_What you will do:_ In the records below, tally every line containing "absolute". Report only the total.

_Data shown:_
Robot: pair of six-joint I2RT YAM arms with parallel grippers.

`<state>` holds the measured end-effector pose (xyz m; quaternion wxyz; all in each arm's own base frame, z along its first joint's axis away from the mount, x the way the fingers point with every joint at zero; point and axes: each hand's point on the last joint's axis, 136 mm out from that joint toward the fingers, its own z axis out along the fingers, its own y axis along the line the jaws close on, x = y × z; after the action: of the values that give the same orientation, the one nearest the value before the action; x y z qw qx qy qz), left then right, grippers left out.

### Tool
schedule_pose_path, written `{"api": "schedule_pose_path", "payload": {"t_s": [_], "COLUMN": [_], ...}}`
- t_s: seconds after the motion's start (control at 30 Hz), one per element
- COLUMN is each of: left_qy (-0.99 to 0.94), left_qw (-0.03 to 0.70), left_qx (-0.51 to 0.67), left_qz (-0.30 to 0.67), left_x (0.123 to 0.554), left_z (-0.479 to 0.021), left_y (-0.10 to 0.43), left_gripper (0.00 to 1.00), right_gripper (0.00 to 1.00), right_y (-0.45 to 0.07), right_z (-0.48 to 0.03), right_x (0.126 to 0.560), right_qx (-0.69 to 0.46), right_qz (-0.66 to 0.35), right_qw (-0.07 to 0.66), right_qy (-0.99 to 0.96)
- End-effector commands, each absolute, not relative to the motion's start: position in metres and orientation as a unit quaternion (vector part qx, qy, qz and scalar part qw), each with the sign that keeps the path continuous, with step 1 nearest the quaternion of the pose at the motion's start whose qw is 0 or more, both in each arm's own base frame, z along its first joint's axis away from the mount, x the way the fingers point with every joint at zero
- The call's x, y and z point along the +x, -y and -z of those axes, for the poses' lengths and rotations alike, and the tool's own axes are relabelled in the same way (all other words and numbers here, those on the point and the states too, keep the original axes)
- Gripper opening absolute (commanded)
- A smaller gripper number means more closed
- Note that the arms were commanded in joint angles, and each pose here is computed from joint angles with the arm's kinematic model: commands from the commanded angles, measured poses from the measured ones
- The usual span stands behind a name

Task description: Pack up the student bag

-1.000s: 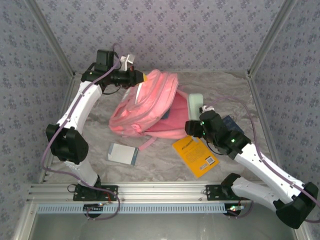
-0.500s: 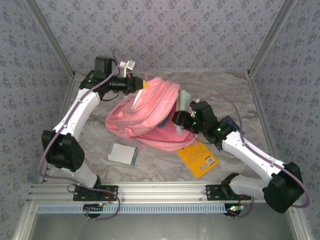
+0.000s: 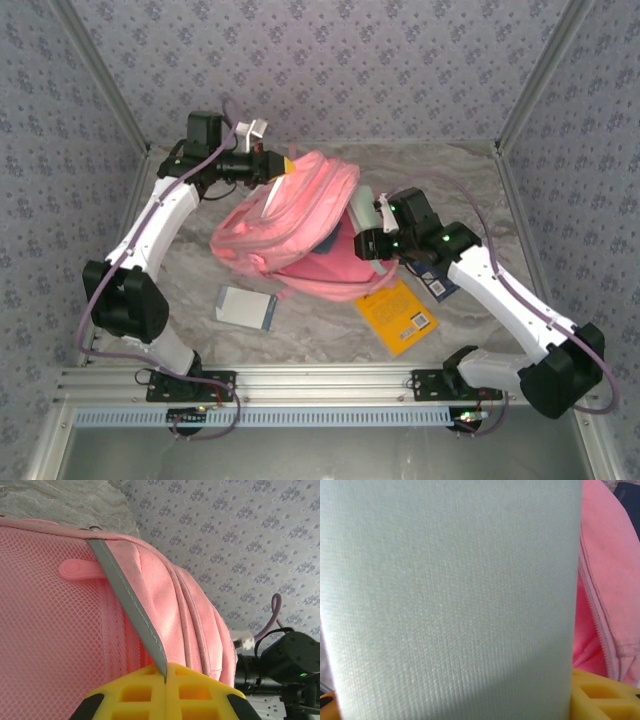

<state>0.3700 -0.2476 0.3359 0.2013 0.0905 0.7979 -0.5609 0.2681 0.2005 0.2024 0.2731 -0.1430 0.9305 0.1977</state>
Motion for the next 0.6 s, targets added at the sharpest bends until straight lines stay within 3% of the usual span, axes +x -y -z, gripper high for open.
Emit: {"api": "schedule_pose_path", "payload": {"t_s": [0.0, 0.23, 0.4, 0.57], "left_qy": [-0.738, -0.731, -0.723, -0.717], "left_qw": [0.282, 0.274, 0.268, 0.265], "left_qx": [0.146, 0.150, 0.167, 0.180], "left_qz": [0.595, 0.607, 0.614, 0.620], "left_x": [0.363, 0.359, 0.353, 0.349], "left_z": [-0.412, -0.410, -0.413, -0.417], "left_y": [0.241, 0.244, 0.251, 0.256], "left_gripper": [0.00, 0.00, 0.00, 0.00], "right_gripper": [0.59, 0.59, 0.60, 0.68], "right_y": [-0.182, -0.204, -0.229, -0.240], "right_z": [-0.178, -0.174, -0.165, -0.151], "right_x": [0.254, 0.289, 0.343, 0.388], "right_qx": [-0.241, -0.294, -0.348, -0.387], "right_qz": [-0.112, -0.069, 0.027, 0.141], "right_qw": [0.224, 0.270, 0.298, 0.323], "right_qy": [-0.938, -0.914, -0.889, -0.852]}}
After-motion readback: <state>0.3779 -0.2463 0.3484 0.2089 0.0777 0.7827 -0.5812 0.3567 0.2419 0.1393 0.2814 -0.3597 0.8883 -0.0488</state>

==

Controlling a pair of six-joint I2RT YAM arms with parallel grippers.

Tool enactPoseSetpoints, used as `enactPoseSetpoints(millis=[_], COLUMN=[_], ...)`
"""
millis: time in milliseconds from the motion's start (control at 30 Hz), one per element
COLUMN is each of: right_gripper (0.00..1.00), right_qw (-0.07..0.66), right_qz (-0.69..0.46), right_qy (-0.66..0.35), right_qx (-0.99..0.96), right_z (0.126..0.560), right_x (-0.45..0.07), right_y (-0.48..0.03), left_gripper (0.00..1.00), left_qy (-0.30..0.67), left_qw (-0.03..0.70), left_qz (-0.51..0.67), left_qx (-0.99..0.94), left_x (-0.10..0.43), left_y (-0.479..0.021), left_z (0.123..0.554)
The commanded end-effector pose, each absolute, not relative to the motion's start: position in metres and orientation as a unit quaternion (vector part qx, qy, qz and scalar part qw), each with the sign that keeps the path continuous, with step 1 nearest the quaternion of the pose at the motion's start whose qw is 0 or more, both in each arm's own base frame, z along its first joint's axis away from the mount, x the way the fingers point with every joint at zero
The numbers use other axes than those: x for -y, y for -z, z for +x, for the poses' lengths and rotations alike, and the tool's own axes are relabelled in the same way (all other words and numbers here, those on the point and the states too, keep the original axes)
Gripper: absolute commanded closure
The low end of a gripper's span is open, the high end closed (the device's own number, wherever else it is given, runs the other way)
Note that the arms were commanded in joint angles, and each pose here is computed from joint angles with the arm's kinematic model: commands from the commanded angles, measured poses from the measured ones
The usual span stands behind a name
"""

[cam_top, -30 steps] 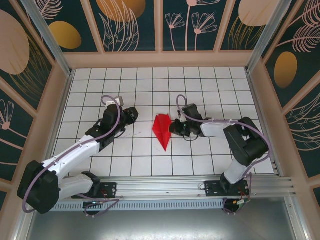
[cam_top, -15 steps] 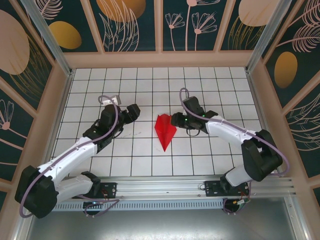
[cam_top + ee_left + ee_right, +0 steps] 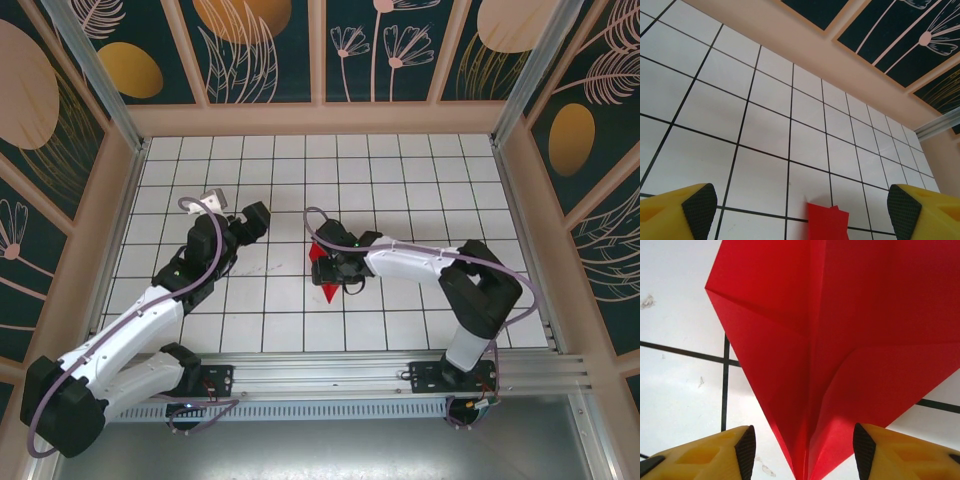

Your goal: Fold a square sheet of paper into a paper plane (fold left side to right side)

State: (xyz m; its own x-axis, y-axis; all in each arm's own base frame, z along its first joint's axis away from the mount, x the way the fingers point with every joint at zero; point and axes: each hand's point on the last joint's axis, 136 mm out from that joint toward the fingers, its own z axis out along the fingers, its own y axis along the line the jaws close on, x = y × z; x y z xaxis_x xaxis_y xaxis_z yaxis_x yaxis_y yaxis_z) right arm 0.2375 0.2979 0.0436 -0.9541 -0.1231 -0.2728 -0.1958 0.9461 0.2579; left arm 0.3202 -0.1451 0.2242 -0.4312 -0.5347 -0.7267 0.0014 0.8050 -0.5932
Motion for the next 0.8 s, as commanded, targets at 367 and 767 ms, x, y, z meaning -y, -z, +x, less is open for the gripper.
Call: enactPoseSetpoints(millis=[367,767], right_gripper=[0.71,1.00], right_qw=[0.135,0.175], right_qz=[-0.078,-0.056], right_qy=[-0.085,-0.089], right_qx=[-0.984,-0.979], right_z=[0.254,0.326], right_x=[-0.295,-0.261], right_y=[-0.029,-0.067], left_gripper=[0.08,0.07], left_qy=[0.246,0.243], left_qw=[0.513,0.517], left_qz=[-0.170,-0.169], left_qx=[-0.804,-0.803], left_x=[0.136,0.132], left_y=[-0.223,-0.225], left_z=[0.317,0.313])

_Answer space:_ 4